> _The problem_
Wherever a line in the records below contains "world", copy that line.

======== Extracted material ========

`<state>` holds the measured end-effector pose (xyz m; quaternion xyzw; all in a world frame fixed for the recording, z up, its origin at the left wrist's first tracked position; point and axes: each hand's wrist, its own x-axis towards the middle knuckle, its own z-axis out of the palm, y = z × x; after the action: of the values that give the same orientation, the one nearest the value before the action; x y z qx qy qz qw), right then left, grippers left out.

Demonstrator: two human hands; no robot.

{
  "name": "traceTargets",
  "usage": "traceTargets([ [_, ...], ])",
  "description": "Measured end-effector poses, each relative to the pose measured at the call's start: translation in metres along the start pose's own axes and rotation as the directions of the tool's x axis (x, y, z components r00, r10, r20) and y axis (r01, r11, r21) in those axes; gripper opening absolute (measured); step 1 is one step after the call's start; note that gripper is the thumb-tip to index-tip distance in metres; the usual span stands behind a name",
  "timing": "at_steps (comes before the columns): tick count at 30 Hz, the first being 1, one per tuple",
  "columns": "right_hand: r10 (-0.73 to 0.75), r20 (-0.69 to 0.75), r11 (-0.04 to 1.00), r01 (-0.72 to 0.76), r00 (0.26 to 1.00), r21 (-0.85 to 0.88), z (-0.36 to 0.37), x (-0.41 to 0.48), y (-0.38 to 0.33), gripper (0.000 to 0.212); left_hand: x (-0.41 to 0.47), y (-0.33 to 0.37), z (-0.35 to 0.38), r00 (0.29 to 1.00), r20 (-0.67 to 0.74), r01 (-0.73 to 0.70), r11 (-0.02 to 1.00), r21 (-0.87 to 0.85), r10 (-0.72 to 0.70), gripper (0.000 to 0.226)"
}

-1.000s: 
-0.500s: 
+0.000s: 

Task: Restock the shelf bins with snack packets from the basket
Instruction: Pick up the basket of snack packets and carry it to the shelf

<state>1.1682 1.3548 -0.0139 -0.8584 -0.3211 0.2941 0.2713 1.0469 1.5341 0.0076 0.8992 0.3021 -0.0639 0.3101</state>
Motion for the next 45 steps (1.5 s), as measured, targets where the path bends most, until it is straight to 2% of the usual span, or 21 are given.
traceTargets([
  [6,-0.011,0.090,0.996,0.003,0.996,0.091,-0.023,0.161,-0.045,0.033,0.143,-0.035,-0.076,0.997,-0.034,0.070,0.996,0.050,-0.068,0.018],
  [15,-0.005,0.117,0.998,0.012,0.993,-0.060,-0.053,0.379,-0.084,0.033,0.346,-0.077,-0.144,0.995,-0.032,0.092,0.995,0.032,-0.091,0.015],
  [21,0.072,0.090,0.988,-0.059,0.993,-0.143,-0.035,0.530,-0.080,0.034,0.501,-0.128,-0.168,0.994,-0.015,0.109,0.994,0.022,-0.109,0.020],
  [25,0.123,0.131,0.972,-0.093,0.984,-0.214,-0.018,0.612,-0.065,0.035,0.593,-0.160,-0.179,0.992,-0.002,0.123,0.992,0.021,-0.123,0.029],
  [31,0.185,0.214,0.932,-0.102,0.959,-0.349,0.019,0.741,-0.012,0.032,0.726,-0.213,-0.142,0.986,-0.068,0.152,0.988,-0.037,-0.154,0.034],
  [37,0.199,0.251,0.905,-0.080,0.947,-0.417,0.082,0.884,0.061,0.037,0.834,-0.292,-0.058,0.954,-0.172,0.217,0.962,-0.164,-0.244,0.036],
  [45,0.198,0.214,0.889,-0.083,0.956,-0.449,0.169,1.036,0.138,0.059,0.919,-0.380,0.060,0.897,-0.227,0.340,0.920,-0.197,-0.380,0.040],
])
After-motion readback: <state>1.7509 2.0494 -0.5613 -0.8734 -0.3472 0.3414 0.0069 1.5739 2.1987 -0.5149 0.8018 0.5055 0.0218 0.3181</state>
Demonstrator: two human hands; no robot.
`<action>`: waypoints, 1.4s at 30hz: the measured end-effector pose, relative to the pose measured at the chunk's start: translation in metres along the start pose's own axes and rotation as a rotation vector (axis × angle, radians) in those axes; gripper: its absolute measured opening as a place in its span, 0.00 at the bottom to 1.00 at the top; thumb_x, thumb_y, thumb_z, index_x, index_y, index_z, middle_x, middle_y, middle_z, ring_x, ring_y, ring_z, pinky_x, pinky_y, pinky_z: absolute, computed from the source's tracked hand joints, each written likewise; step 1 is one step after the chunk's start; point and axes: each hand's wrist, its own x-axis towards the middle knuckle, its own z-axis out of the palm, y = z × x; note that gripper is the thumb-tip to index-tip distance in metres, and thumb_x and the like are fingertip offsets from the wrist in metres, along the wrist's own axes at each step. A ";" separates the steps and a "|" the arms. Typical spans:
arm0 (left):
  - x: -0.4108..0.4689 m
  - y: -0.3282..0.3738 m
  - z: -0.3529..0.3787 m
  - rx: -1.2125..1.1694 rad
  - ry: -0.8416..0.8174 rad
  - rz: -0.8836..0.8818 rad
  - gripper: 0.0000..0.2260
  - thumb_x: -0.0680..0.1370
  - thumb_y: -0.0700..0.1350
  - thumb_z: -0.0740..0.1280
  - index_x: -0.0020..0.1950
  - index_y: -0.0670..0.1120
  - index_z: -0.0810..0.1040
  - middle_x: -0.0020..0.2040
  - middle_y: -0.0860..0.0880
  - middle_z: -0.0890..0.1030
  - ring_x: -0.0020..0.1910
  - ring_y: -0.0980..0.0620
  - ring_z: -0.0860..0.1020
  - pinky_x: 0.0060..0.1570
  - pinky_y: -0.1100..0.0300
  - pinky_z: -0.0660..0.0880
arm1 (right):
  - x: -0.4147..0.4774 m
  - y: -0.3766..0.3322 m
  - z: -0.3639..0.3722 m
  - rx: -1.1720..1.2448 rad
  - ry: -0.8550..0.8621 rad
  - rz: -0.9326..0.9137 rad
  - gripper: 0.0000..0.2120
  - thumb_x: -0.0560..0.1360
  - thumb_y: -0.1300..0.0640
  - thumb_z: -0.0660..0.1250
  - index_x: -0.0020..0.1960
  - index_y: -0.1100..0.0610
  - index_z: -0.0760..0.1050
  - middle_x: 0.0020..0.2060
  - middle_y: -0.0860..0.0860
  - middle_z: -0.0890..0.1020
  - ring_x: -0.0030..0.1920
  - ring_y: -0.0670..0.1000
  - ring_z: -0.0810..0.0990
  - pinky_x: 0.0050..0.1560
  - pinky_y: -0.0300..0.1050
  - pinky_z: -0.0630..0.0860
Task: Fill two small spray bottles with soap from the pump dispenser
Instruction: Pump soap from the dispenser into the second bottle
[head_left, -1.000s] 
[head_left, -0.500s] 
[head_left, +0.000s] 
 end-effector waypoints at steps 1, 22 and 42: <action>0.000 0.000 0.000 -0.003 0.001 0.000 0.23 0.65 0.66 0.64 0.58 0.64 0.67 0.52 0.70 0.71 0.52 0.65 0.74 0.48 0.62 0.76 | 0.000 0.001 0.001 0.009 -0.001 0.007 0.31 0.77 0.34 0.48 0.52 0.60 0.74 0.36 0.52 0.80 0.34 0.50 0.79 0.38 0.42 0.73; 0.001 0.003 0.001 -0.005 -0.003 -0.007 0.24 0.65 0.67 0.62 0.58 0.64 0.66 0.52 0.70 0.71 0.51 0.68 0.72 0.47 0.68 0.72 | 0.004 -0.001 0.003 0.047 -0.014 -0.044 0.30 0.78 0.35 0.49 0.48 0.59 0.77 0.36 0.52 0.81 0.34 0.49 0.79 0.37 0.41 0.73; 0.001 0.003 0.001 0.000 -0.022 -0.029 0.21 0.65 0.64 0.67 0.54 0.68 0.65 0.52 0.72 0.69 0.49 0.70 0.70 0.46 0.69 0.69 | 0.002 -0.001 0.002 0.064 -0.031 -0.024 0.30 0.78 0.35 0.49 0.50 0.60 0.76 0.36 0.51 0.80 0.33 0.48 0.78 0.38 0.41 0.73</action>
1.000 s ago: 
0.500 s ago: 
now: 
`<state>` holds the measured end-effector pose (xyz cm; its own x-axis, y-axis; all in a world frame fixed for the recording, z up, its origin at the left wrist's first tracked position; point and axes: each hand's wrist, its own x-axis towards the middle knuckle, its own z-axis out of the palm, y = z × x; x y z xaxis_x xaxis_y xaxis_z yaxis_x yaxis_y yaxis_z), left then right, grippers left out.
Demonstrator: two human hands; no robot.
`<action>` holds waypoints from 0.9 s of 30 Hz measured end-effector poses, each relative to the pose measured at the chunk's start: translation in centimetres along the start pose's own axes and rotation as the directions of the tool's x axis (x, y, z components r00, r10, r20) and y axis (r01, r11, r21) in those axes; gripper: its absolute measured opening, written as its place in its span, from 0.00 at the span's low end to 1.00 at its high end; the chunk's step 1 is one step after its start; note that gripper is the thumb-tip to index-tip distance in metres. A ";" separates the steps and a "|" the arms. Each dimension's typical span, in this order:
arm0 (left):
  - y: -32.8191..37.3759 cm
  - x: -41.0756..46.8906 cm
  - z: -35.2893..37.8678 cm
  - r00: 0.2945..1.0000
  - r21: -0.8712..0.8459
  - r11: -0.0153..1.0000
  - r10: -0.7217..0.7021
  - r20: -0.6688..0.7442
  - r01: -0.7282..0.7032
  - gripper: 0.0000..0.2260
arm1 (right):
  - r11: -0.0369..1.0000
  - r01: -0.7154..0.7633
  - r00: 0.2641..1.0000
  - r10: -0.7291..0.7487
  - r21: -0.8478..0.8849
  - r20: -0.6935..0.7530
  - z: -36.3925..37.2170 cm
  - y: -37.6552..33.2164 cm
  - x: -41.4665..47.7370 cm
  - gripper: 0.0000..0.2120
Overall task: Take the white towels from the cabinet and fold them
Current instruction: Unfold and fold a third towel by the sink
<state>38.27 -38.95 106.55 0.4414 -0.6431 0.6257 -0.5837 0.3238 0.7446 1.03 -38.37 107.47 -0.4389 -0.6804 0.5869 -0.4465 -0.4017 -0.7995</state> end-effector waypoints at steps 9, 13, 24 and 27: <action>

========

> _Output below_
`<state>` holds the measured end-effector pose (xyz m; quaternion xyzw; all in a world frame fixed for the recording, z up, its origin at the left wrist's first tracked position; point and axes: each hand's wrist, its own x-axis towards the middle knuckle, its own z-axis out of the palm, y = z × x; after the action: of the values that give the same orientation, the one nearest the value before the action; x y z qx qy qz qw), right then left, grippers left out.
`<state>` holds the measured end-effector pose (xyz cm; its own x-axis, y-axis; all in a world frame fixed for the recording, z up, its origin at the left wrist's first tracked position; point and axes: each hand's wrist, its own x-axis towards the middle knuckle, its own z-axis out of the palm, y = z × x; x y z xaxis_x xaxis_y xaxis_z yaxis_x yaxis_y yaxis_z), left then right, grippers left out.

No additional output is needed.